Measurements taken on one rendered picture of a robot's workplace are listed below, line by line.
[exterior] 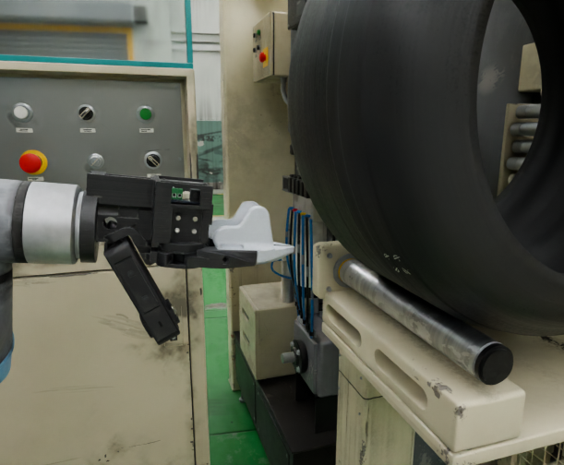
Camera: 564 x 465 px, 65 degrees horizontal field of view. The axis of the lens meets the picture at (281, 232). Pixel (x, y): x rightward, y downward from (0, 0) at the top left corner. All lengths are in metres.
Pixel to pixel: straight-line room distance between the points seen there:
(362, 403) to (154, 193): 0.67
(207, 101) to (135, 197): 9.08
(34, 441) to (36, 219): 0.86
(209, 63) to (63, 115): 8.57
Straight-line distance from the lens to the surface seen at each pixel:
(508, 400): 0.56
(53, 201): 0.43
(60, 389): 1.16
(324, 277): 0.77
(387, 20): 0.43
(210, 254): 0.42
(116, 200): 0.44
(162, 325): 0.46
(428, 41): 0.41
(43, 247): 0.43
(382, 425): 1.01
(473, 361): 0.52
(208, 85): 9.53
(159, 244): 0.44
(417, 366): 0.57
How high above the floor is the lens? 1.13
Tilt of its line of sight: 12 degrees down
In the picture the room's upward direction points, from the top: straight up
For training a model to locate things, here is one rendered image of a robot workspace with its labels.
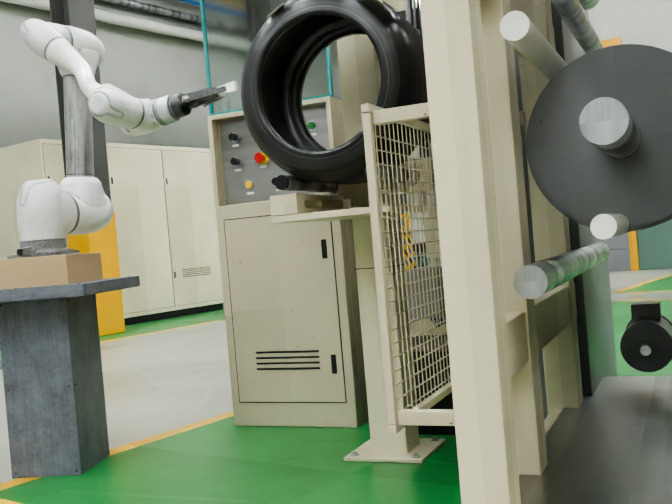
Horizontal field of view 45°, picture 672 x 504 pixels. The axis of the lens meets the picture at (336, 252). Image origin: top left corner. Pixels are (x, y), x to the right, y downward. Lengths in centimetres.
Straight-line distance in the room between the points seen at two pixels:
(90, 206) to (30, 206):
****
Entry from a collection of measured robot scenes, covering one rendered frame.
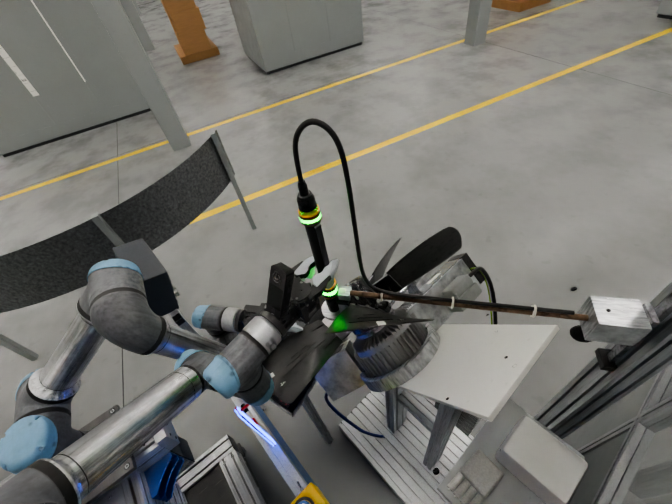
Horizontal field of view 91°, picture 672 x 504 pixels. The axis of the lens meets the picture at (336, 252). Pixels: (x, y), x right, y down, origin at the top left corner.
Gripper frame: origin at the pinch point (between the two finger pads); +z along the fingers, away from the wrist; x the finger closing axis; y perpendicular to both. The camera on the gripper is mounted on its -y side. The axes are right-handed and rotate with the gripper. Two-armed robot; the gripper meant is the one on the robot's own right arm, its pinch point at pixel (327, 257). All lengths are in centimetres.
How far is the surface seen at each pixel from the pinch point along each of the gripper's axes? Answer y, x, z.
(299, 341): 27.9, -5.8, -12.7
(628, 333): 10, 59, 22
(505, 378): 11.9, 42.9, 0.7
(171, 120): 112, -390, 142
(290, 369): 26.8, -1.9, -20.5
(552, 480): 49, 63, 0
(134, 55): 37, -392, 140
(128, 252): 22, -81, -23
****
* [Task to carry out]:
Taking the material above, extract exactly and only the lines from the line with "(53, 201): 0.43" to the line with "For training a", inclusive of both.

* [Response below]:
(53, 201): 0.43
(60, 389): 1.16
(324, 277): 0.77
(387, 20): 0.43
(210, 254): 0.42
(116, 200): 0.44
(162, 325): 0.46
(428, 41): 0.41
(43, 247): 0.43
(382, 425): 1.01
(473, 361): 0.52
(208, 85): 9.53
(159, 244): 0.44
(417, 366): 0.57
How high above the floor is the lens? 1.13
Tilt of its line of sight: 12 degrees down
In the picture the room's upward direction points, from the top: straight up
For training a model to locate things, here is one rendered image of a robot workspace with its labels.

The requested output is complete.